Für die Flörsheimer Stadtverordnetenversammlung bereiten wir einen gemeinsamen Antrag vor, der deutliche Nachbesserungen beim Lärmaktionsplan fordert. Dieser Lärmaktionsplan ist derzeit das Papier nicht wert, auf dem er gedruckt ist
Wir haben alles, was in unserer Möglichkeit liegt, versucht. Gespräche in Wiesbaden, Einflussnahme auf die Lärmschutzallianz, das Casa-Programm und die Lärmschutzbereichsverordnung sowie Resolutionen in der Flörsheimer Stadtverordnetenversammlung und im Kreistag des Landkreises Main-Taunus zu unzählbaren Fragestellungen rund um die Flughafenerweiterung. Selbst der Weg der Stadt Flörsheim am Verwaltungsgerichtshof Kassel ist noch nicht zu Ende. Der Groll auf die Ausbauparteien CDU, SPD und FDP ist groß und das mit Recht!
Ich nehme nur die Beispiele Lärmaktionsplan, der völlig inadäquate Zahlen als Grundlage nutzt, die Ausnahmeregelungen in der Nachtzeit oder die Lärmschutzallianz. Nicht zu vergessen sind die Regelungen um die Lärmschut(bereichs)verordnung, wo viele Eigentümer in Flörsheim leer ausgehen. Wir hatten auf diesen Aspekt öffentlich hingewiesen. Oder die „Wiesbadener Erklärung“ der CDU Hessen, während zeitgleich im benachbarten Frankfurter Flughafen Tausende gegen Fluglärmbelastungen, Gesundheitsgefahren und die Realität schlafloser Nächte streiten, erklärt die CDU in Wiesbaden, dass der Ausbau im Grundsatz richtig ist. Politik muss hier für Vertrauen werben und nachvollziehbare Maßnahmen ergreifen, diese den Menschen auch erklären. Stuttgart 21, die Nordwestlandebahn, die dritte Piste in München, der neue Flughafen in Berlin – alles Beispiele, dass die Bürger nicht alle Infrastrukturprojekte im Kern bejubeln. Und alle wissen, dass zwei Parallelbahnen im Süden des Flughafens ökonomisch und flugverkehrslogistisch erheblich sinnvoller gewesen wären. Von der Lärmbelastungsverteilung her sowieso. Was auf dem Frankfurter Flughafen gebaut wird mit der um 90° zu den Parallelbahnen verschwenkten Startbahn 18 West, einer Nur-Landebahn Nord-West jenseits der Autobahn, einem Terminal 3 im Süd-Osten und zwei Parallelbahnen mit 700 m Abstand – all das klingt nach Flickschusterei und Stückwerk.
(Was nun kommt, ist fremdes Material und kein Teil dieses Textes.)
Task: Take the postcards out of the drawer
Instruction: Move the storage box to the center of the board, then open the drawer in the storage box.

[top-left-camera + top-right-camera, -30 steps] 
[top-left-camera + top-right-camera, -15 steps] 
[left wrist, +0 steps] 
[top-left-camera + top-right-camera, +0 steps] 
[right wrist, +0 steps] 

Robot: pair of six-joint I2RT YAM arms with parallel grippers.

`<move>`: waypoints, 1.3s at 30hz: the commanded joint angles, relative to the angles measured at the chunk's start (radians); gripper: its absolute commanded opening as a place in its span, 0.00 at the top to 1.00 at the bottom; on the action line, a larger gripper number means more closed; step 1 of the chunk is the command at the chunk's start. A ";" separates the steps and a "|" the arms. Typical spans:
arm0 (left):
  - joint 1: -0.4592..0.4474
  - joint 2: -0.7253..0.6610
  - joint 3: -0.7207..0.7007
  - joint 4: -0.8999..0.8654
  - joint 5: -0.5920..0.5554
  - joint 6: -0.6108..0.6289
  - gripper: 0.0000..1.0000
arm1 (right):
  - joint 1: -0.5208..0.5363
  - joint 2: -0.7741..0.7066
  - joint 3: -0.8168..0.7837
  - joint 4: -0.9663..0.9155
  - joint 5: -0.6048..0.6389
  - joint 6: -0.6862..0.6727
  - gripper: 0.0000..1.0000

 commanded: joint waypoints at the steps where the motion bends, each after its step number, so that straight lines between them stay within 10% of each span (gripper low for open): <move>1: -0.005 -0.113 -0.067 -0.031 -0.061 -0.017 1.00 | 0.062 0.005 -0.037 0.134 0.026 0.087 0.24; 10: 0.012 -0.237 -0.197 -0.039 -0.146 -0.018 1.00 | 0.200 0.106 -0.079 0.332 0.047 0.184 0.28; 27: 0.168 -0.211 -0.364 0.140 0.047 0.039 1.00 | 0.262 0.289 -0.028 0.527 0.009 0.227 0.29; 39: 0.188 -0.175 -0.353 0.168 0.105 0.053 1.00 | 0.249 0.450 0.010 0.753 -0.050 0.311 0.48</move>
Bei solch einer Planung kann nur Kokolores bei rauskommen. Eigentlich ein Armutszeugnis für einen Weltflughafen.
Alles in allem arbeiten wir Stadtverordnete und Kreistagsabgeordnete viel im Kleinklein. Ein großer Wurf – die Stilllegung der Nordwestlandebahn – ist höchstrichterlich in weite Ferne gerückt. Wir müssen politisch die Frage beantworten, wie wir uns Flörsheims Zukunft vorstellen. Irgendwie muss es weitergehen. Flörsheim war liebenswert und kann es bleiben. Dazu müssen wir uns alle anstrengen, den Standard so hoch wie möglich zu halten mit dem besten Angebot an Kinderbetreuung, einem fantastischen Schulangebot und einem ausgewogenen Kulturprogramm. Der Bürgermeister ist hier gefordert, in das Forum Flughafen und Region zurückzukehren. Dort werden Gelder verteilt, wir schauen zu und ertragen die Belastungen.
Der Treppenwitz der Geschichte ist, dass Bürgermeister Antenbrink laut poltert und von der Unbewohnbarkeit Flörsheims spricht, aber gleichzeitig ein neues Baugebiet unter der Einflugschneise ausweist. Das verstehe wer will. Der Flörsheimer Protest ist dadurch absolut beschädigt. Die Glaubwürdigkeit wird konterkariert.